Detroit saw increasing brilliance this year from cornerback, Darius “Big Play” Slay. When I used the term “lockdown” to describe him, it was met with resistance. No such thing, I was told, lockdown doesn’t exist in today’s game. I call BS. But there could be some truth behind that argument so I did research to find out how corners are measured and who qualifies based on those measurements.

Stats don’t lie, but they sometimes don’t tell the whole truth

This article by Bucky Brooks was exactly what I needed to get started. Take a look and watch the video, it’s worth the time. There were more than a handful of articles posted after this that basically restated the same case, so it’s clear the opinion is popular.

 

While I agree with the overall analysis, I can’t buy into the conclusion and I don’t think it’s so simple to measure a corner’s worth to their team based on the standard defensive back stats. The prerequisites and assessment of who’s who in the history of the shutdown were a fantastic read. But are the stats provided a fair measure of their talent?
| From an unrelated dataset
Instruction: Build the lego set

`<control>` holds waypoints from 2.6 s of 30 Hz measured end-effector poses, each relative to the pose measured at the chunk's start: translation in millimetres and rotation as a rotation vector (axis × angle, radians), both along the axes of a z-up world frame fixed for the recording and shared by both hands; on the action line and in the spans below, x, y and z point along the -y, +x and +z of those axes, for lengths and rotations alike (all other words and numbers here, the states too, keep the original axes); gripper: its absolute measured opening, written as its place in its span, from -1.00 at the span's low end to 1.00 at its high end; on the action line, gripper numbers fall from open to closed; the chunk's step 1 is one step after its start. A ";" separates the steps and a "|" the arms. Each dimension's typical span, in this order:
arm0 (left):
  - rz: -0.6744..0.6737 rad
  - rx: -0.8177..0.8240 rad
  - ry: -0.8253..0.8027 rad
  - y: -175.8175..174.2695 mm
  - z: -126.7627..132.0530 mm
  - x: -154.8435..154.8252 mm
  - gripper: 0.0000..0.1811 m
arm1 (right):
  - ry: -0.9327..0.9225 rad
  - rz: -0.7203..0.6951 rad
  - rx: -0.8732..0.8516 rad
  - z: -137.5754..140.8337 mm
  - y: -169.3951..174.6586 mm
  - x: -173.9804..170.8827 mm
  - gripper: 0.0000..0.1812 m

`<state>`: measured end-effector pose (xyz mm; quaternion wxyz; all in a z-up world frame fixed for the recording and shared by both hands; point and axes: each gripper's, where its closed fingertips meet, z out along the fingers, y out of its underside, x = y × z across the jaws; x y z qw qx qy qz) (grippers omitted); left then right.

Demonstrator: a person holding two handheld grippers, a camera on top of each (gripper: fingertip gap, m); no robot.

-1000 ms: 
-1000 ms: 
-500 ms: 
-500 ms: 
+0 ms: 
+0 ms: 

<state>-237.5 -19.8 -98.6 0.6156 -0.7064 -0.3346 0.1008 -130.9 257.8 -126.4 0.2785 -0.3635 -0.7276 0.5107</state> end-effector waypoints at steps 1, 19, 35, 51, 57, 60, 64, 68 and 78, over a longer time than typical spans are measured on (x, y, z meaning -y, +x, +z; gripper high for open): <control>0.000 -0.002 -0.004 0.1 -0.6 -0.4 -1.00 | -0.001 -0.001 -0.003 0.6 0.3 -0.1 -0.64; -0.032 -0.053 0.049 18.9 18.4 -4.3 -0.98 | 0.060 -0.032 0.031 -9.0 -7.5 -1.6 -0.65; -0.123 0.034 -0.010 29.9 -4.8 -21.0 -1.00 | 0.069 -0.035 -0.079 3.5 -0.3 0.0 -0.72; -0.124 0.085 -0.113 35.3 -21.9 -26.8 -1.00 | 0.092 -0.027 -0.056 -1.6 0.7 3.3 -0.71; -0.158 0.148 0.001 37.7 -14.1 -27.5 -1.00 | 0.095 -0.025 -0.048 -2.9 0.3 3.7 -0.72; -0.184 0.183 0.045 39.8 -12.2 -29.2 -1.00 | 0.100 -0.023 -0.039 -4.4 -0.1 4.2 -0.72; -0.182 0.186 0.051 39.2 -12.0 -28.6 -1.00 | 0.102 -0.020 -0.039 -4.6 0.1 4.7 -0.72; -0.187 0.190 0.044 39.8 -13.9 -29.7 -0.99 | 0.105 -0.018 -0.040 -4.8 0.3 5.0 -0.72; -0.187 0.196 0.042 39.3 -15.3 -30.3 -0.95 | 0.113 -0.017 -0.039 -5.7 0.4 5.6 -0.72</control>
If a picture is worth a thousand words, then a game is worth half a dozen stats at least. The picture that’s painted is misleading in figuring out who’s lockdown in today’s game. Slay is featured at the top stalking and ready to pounce on Odell Beckham Jr. the minute he catches the ball. Seeing those plays from all corners of the league, I’m not on board with the statement that they just can’t exist anymore.

Who qualifies?

A corner has a big assignment and several duties fall into that assignment. Plus, they have big shoes to fill. The greatest to step into the role without question is Deion Sanders. He was beyond stellar. He didn’t just know the game, he breathed the game, bled the game, and lived the game in every sense. His instinct can’t be taught. Forget the flash and glam and what you read about him off the field, the intangibles are what count. Prime Time’s written stats don’t reflect the man that he was on the field. It was like watching an animal, stalking, hunting, in his element, knowing every move his prey was going to make before they did. Nothing in black and white can show what happened in living color. But no one can be expected to be Deion Sanders, that’s ridiculous. But it’s a jumping-off point.

Versatility is key

Job One-Cover half the field. HALF. It’s daunting, right? But it is the primary requirement to be considered a shutdown corner. Whether that’s across the field or skirting the sidelines, it’s necessary. Tackles and run-stoppage are the defense’s meat and potatoes, turnovers are their bread and butter. So other job requirements include tackles, deflected passes, interceptions, forced fumbles and even sacks. But these aren’t all of the stats that matter.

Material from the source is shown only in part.